## Supplied material
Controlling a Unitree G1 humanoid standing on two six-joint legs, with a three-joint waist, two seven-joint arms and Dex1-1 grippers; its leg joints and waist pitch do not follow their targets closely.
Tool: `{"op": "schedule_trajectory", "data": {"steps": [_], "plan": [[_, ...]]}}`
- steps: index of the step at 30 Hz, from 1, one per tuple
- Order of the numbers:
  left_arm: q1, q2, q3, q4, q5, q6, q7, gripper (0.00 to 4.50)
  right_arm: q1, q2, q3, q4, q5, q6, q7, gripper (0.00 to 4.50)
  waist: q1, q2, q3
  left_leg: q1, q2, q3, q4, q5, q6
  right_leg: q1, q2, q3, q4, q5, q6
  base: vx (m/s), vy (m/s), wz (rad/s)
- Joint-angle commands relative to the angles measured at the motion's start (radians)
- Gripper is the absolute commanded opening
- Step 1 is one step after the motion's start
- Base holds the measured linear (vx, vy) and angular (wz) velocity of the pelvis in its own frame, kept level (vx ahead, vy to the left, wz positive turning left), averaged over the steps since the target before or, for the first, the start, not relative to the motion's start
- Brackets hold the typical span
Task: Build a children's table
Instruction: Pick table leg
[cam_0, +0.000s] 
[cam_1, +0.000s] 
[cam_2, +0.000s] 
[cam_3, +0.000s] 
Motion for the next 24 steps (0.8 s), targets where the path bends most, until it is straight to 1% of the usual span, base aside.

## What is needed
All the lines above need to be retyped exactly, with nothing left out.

## Your solution
Controlling a Unitree G1 humanoid standing on two six-joint legs, with a three-joint waist, two seven-joint arms and Dex1-1 grippers; its leg joints and waist pitch do not follow their targets closely.
Tool: `{"op": "schedule_trajectory", "data": {"steps": [_], "plan": [[_, ...]]}}`
- steps: index of the step at 30 Hz, from 1, one per tuple
- Order of the numbers:
  left_arm: q1, q2, q3, q4, q5, q6, q7, gripper (0.00 to 4.50)
  right_arm: q1, q2, q3, q4, q5, q6, q7, gripper (0.00 to 4.50)
  waist: q1, q2, q3
  left_leg: q1, q2, q3, q4, q5, q6
  right_leg: q1, q2, q3, q4, q5, q6
  base: vx (m/s), vy (m/s), wz (rad/s)
- Joint-angle commands relative to the angles measured at the motion's start (radians)
- Gripper is the absolute commanded opening
- Step 1 is one step after the motion's start
- Base holds the measured linear (vx, vy) and angular (wz) velocity of the pelvis in its own frame, kept level (vx ahead, vy to the left, wz positive turning left), averaged over the steps since the target before or, for the first, the start, not relative to the motion's start
- Brackets hold the typical span
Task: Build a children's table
Instruction: Pick table leg
[cam_0, +0.000s] 
[cam_1, +0.000s] 
[cam_2, +0.000s] 
[cam_3, +0.000s] 
Motion for the next 24 steps (0.8 s), targets where the path bends most, until it is straight to 1% of the usual span, base aside.

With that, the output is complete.